Arturia canariensis

Scientific classification
- Kingdom: Animalia
- Phylum: Porifera
- Class: Calcarea
- Order: Clathrinida
- Family: Clathrinidae
- Genus: Arturia
- Species: A. canariensis
- Binomial name: Arturia canariensis (Miklucho-Maclay, 1868)
- Synonyms: Arthuria canariensis (Miklucho-Maclay, 1868); Ascuris arrecifae Haeckel, 1872; Ascuris papillata Haeckel, 1872; Clathrina canariensis (Miklucho-Maclay, 1868); Clathrina sulphurea (Miklucho-Maclay, 1868); Leucosolenia canariensis (Miklucho-Maclay, 1868); Nardoa canariensis Miklucho-Maclay, 1868; Nardoa rubra Miklucho-Maclay, 1868 ; Nardoa sulphurea Miklucho-Maclay, 1868;

= Arturia canariensis =

- Authority: (Miklucho-Maclay, 1868)
- Synonyms: Arthuria canariensis (Miklucho-Maclay, 1868), Ascuris arrecifae Haeckel, 1872, Ascuris papillata Haeckel, 1872, Clathrina canariensis (Miklucho-Maclay, 1868), Clathrina sulphurea (Miklucho-Maclay, 1868), Leucosolenia canariensis (Miklucho-Maclay, 1868), Nardoa canariensis Miklucho-Maclay, 1868, Nardoa rubra Miklucho-Maclay, 1868 , Nardoa sulphurea Miklucho-Maclay, 1868

Species of sponge

Arturia canariensis, commonly known as the yellow calcareous sponge, is a species of sponge in the family Clathrinidae. It is found in shallow seas in the Canary Islands, Cape Verde, the Adriatic Sea and the Caribbean Sea. The specific epithet "canariensis" was given to this species because it was first described from Lanzarote in the Canary Islands.

==Description==
Arturia canariensis has a small, lacy structure and is a bright lemon yellow colour. It is an asconoid with many tiny flask-like tubes. Water is drawn in through fine holes near their base, the ostia, moved along by flagella and expelled from the oscula at the top, each osculum being a single exit formed from many fused ascon tubes. The skeleton is composed of large calcareous spicules called megascleres, made predominantly of calcite, forming a soft, fragile, supporting network. The whole sponge can grow to 10 cm in diameter. Small individuals form tufts but larger ones have gentle folds, with oscula along their ridges.
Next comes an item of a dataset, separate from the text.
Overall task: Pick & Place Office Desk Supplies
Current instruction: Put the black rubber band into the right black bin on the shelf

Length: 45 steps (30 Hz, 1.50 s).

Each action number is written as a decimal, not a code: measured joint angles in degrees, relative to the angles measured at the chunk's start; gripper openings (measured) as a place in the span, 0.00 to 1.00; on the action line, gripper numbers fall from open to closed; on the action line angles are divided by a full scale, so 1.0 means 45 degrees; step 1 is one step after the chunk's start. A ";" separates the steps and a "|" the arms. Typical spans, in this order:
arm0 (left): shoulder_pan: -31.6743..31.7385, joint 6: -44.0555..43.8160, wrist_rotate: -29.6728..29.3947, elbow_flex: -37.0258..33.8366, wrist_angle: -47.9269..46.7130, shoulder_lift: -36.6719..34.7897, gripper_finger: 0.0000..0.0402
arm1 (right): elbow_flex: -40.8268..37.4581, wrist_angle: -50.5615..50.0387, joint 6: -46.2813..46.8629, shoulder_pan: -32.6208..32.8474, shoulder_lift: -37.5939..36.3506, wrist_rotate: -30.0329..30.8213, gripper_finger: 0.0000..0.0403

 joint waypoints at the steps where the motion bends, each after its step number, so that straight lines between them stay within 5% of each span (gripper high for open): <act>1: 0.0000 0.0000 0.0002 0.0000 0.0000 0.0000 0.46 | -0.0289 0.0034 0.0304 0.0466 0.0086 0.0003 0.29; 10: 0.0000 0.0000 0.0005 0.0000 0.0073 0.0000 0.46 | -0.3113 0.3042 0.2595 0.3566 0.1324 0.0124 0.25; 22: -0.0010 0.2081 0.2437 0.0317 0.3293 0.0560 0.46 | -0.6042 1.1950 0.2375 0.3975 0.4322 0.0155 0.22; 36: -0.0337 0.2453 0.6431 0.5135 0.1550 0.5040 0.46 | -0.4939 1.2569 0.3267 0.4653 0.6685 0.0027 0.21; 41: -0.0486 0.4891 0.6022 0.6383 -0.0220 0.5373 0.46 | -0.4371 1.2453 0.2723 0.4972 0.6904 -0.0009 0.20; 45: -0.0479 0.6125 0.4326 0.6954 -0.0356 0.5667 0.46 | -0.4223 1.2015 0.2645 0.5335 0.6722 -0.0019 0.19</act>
==Distribution and habitat==
Arturia canariensis is found in the Canary Islands, Cape Verde, the Adriatic Sea and off the coast of Croatia. It is also found on the other side of the Atlantic in the Caribbean Sea, the Gulf of Mexico, the Bahamas, the Dry Tortugas, Florida and Bermuda. It is usually found at depths between 8 and 23 m. It grows on shady rock substrates and in caves but its preferred location is the underside of ledges formed by horizontal, plate-like layers of coral. It is often found growing in these locations with coralline algae and bryozoans in a rich, diverse community. In a 2007 survey of sponges off the coast of Georgia, Arturia canariensis was discovered in cryptic locations under rocks, in crevices and overgrown by other organisms. This was an extension of its previous known range.

==Biology==
Arturia canariensis is a filter feeder, sieving plankton and other organic material out of the current of water as it passes through the ostia.

Both asexual reproduction by budding and sexual reproduction take place in Arturia canariensis. As in other species, each sponge is a hermaphrodite. Sperm is liberated into the sea and some is drawn into other sponges with the water current that passes through them. Fertilisation is then internal and the eggs are brooded in the ascon tubes of the sponge until they hatch. The free-swimming larvae are expelled through the oscula and disperse with the currents. After a few days they settle on the seabed and develop into juvenile sponges.